Lauenburg (ae) “Wir hatten die Kisten an Bord mit Sand gefüllt, falls auf uns geschossen wird“, erzählt Reinhard Strube über die spektakuläre Flucht seiner Familie aus der damaligen DDR. Auf Anregung des Heimatbund- und Geschichtsvereins hat er gemeinsam mit dem Vorsitzenden Horst Eggert Bilder und Kartenmaterial zusammengetragen .
Der Vortrag im "Zum Halbmond" fand großes Interesse, da auch viele Schiffer "von damals" den Blick zurück interessant fanden.
Sein Vater Otto Strube und sein Onkel Ernst Grote waren Inhaber des Frachtschiffs MS Kurier.
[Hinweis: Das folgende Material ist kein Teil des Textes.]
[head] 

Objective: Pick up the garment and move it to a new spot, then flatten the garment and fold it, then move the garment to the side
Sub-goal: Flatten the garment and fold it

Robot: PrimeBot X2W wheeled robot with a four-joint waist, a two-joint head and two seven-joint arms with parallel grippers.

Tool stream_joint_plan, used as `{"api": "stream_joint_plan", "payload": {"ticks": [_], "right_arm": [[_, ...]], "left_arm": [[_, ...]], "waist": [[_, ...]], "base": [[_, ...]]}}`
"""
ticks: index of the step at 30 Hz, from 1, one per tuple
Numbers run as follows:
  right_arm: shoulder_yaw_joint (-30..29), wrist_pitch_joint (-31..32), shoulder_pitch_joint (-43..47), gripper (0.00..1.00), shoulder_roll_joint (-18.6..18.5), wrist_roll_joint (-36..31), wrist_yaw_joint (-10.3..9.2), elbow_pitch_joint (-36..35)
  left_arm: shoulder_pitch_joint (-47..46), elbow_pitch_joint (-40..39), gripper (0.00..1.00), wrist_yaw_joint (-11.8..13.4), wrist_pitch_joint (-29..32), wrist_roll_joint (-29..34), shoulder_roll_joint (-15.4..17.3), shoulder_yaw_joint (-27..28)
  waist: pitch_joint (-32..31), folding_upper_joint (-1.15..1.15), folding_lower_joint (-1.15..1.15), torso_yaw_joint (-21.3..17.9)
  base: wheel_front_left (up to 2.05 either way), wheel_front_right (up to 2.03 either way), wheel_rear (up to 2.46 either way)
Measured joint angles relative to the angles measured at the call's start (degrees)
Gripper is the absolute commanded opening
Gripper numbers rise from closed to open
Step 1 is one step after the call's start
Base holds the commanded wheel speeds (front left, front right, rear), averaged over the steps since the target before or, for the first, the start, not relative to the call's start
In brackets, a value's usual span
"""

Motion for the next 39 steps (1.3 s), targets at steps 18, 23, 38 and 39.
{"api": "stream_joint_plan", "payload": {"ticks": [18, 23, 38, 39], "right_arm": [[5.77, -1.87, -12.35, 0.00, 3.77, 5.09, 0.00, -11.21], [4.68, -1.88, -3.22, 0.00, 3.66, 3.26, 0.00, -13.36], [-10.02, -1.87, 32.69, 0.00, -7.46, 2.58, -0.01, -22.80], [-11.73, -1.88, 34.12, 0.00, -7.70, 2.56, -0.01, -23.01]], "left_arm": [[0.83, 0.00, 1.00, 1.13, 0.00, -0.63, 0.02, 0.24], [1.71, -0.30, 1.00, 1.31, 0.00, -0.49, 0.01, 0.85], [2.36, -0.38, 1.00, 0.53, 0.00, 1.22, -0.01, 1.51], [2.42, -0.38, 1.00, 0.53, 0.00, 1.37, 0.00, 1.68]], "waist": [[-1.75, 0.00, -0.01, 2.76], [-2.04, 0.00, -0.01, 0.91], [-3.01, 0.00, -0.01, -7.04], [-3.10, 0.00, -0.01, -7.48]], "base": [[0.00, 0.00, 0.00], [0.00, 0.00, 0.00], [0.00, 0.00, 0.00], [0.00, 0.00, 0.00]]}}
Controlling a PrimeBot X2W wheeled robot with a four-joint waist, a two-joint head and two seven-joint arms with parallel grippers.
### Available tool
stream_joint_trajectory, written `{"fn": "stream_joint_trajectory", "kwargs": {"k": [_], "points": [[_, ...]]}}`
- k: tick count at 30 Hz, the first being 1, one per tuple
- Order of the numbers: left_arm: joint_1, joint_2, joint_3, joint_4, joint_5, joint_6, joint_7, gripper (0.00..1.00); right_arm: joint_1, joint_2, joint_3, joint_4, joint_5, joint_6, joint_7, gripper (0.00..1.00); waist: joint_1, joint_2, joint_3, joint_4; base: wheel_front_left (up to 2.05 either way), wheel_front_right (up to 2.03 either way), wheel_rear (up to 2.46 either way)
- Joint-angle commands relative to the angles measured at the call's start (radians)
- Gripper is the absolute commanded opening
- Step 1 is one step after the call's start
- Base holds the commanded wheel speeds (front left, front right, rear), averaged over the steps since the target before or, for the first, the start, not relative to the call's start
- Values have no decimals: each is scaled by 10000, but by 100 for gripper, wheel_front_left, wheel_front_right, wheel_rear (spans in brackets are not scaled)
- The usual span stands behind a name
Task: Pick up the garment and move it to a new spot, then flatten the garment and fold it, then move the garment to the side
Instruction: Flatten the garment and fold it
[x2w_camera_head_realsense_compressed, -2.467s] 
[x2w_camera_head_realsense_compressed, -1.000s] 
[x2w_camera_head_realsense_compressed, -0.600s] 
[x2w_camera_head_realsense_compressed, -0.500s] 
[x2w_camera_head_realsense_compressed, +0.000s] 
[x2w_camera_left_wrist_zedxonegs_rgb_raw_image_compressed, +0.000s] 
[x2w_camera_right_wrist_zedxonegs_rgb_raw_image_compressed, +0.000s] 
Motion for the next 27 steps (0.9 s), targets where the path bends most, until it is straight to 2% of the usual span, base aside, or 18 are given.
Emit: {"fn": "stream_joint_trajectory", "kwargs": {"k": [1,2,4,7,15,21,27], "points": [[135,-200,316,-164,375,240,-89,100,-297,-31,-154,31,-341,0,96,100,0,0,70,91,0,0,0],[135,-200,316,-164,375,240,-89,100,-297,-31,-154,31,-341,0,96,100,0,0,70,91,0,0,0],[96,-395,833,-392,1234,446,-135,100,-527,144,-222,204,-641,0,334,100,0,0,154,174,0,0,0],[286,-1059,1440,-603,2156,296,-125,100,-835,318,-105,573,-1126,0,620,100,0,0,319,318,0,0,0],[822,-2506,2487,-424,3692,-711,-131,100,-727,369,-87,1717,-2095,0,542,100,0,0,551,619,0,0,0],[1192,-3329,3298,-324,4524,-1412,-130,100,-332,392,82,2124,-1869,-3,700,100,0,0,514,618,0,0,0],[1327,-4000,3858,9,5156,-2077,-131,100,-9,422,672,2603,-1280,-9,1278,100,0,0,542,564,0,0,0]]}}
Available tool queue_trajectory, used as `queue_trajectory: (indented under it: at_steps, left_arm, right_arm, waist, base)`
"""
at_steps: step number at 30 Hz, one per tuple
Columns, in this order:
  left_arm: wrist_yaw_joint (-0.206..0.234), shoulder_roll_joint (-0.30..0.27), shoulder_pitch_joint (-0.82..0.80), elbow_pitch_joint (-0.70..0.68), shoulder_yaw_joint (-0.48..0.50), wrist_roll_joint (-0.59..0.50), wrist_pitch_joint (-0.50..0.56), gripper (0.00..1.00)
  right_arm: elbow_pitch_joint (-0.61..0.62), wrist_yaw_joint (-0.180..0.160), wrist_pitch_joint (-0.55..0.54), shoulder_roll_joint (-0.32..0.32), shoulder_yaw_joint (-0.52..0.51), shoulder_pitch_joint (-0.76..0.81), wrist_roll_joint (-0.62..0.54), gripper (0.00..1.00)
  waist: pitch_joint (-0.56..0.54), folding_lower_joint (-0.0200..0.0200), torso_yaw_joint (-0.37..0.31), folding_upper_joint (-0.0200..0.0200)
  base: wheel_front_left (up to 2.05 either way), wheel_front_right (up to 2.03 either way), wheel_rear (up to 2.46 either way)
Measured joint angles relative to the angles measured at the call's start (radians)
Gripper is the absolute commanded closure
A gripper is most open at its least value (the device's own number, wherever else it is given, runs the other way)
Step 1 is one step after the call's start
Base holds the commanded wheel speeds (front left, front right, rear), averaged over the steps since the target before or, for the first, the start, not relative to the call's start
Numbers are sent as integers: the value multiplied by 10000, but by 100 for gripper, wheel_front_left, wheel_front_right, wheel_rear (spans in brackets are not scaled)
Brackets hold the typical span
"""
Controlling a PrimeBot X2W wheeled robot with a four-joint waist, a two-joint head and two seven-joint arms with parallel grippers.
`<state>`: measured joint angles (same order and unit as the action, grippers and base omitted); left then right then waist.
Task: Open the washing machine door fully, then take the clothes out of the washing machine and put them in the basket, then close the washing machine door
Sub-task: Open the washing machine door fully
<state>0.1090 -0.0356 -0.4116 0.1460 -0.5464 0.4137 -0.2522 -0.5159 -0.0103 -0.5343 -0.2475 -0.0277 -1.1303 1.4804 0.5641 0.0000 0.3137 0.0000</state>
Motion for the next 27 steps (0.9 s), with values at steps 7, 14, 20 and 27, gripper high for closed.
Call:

Im Gegensatz zu vielen anderen Unternehmen, die 1958 bereits verstaatlich waren, blieben sie selbstständig und fuhren regelmäßig für Kiestransporte im Konvoi in den Westen. "Mein Vater hatte schon lange mit dem Gedanken gespielt, in den Westen zu flüchten, aber mein Onkel war sich nicht so sicher", so Reinhard Strube. Er selbst war damals 17 Jahre alt und wusste nicht recht, ob er seine Freunde und seine Heimat verlassen wollte. "Schlecht ging es mir da ja nicht", meint er rückblickend. Da er zum Zeitpunkt der Flucht noch keine 18 war, galt er damals als Verschleppter. Er erinnert sich noch genau an den entscheidenden Moment:
"Wir waren unterwegs von Magdeburg nach Dömitz. Nachdem wir an Schnackenburg vorbei waren, sagte mein Onkel zu meinem Vater 'Na, so sicher kannste dir ja auch nicht sein, sonst wärst du ja jetzt abgebogen'. Das waren die entscheidenden Worte. Während die Grenzsoldaten auf der einen Seite die Papiere prüfen mussten, drehte Otto Strube das Steuer nach links und fuhr im Schutze des Konvois die Elbe wieder einen Kilometer zurück und machte im Gorlebener Hafen im Westen fest. "Es hat recht lange gedauert, bis die überhaupt gemerkt haben, dass die MS Kurier weg war", berichtet Strube.
Groß war die Gefahr, dass die Grenzsoldaten die MS Kurier gewaltsam wieder in Besitz nehmen würden. Deshalb wurde das Schiff vier Wochen vom Bundesgrenzschutz im Gorlebener Hafen bewacht. Auch die Bürokratie nahm ihren Lauf. In Bonn wurde der Schiffsbrief geprüft und die DDR wurde aufgefordert, das Schiff im Schiffsregister zu streichen. "Das haben sie natürlich nicht gemacht", schmunzelt Strube.
Nachdem die Schiffseignerschaft bestätigt worden war, kam die Frage "Wie geht es jetzt weiter?" Das Schiff konnte von Gorleben aus nicht weiter auf der Elbe fahren, da es dann wieder die DDR-Hoheitsgebiet berührt hätte. Es blieb nur eine Lösung: Die MS Kurier musste mit ihren 80 Tonnen, 41,5 Meter Länge und 5,10 Meter Breite über Land in einen sicheren Westhafen transportiert werden. Damit begann das eigentliche Abenteuer. Die Lauenburger Werft Heidelmann übernahm dieses einzigartige Projekt. Die MS Kurier wurde in zwei Teile geteilt. Das Vorschiff und das Achterdeck wurden über Gartow, Lüneburg und Hoopte nach Lauenburg transportiert und dort wieder zusammengebaut.
Eine spektakuläre Flucht fand so ein glückliches Ende. Lauenburg wurde zur zweiten Heimat für Familie Strube. Nach einer Schlosserlehre und dem Maschinistenpatent fuhr Reinhard Strube noch von 1964 bis 1974 gemeinsam mit seinem Vater auf dem Frachtschiff. 1974 wurde das Schiff im Zuge einer Abwrackaktion verschrottet.